Rationale for Choice:
This book was chosen for the BARFIE collection because it demonstrates an understanding of what it is like to an‘outsider' in a strange community.

Re-telling
A family in which the father is of Senegalese origin and the mother from a white French family live in Marseille. They are forced by unemployment to move house and leave the town where they felt at home. The youngest in the family, Issam, finds it very difficult to accept all the changes that turn his world up-side-down. Once they have moved, Issam has to face up to the violent reactions of young people and the daily difficulty of not being the same colour as them. Time passes, and the decision is made to return to Senegal. Here, the situation for Issam becomes easier, but now it is the mother's turn to try to integrate into a country where white skin is not easily accepted.

Translation:

Far away you can see blue but here it is grey, dusty concrete. With me it's simple, I'm all black.   My name is Issam and I am the youngest of the family.

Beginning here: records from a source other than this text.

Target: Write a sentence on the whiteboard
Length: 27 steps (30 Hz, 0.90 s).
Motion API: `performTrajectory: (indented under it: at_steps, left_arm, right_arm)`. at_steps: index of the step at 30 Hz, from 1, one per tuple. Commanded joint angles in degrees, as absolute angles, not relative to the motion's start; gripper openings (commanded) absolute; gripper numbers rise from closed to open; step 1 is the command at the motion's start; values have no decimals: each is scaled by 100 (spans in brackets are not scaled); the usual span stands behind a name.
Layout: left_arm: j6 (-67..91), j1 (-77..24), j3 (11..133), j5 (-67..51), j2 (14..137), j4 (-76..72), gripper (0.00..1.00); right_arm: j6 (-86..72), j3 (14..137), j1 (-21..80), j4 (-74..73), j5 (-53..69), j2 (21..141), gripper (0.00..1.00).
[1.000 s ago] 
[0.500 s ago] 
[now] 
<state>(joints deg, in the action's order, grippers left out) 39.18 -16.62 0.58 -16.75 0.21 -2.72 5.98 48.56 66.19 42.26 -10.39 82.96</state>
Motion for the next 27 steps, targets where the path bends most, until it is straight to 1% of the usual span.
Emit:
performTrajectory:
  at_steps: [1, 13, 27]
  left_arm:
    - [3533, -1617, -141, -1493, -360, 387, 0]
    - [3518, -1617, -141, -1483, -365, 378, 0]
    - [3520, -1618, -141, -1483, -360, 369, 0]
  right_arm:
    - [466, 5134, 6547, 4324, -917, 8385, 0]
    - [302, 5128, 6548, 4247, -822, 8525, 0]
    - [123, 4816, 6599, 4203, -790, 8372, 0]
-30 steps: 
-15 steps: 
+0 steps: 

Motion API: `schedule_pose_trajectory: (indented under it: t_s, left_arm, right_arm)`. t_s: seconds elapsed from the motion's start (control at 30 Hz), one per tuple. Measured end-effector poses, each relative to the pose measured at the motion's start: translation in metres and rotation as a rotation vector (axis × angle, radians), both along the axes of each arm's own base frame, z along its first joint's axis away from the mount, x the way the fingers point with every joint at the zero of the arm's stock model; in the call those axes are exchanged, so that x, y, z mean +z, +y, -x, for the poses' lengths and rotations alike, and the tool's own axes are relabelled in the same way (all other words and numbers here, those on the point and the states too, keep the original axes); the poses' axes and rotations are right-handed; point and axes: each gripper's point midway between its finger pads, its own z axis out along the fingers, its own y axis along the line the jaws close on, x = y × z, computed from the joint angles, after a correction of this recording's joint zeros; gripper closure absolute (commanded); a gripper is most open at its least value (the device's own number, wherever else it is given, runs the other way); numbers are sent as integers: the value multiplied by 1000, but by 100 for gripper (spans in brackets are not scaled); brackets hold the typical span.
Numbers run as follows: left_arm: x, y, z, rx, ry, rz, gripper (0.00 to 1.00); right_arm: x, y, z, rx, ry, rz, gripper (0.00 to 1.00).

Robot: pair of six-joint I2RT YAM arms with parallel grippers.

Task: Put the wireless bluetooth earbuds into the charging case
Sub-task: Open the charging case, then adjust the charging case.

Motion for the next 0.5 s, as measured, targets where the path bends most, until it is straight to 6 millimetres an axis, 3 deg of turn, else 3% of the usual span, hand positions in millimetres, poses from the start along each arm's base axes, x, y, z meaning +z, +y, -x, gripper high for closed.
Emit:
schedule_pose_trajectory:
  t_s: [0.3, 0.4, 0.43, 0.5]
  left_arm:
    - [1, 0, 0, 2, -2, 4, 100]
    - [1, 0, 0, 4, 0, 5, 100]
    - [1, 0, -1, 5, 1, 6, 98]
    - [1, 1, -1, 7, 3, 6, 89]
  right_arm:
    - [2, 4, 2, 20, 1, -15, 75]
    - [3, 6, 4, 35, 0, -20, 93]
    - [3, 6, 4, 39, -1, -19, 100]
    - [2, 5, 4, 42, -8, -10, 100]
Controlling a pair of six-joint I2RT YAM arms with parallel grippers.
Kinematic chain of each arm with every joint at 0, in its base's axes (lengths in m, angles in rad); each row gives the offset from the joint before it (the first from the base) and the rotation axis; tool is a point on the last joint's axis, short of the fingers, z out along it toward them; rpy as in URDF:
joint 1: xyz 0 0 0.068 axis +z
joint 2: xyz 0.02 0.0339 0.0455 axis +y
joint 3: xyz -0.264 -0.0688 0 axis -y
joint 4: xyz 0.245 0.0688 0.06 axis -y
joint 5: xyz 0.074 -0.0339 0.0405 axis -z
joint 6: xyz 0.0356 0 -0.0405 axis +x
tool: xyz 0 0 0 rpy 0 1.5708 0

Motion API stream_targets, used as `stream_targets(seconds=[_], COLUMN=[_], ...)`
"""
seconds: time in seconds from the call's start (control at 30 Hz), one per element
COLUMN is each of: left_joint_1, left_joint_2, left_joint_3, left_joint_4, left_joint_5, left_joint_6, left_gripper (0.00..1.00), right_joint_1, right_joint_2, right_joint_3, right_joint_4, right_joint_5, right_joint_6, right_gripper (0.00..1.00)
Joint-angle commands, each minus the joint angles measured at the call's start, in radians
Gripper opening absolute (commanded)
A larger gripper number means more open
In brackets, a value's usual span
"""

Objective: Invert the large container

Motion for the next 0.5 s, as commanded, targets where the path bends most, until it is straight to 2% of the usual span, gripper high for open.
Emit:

My father is tall and from Senegal.   He is a crane-driver on the dole… There are no longer any cranes in north Marseille but the Senegalese are still here… as well as my mother.   Mum is too beautiful, too white.   And I love our cuddles.

That's it, Dad has found work.   We have moved.   All the same Marseille was nice and I miss my friends Kevin, Tarek, Laura…It's different here, it often rains.   The mountains can never be seen from my new school.   And the others are not too keen on arabs or black kids.

They are nasty at school, I don't know why.   I asked Mum, she replied ‘because' looking me in the eye.   At Marseille that was our private game.   Afterwards I said ‘because what?'…and she replied ‘it's because'…I like it when she says ‘it's because' opening her eyes wide.

There is a good view of the mountains today.   They are like Dad's cranes, they seem to be shining.

We are leaving again.   We move around a lot with my Dad's job because of the cranes.   We have to follow them.   But this time it is different, we are going to Paris!  

Paris is too big and too tough!   At school today someone wanted to steal my jacket.   I clenched my fists in my pockets.   My big brothers arrived, I was scared!

That evening I cried, I was still thinking about it.   Mum and I played ‘why, because, because why, it's because' but even that didn't work.   Then Dad came home.   He promised to take me up his tall crane.   The highest one, which reaches the sky.

The sky is big!   Really empty…and nothing below; even the people cannot be seen.   I am slightly scared but I like it when I am scared, and it is beautiful being so high up.

We are moving again.   Back home, in Senegal, people never move house…My big brother says that our home is in France not Senegal.   I do not know but it seems that over there things are yellow, green and red.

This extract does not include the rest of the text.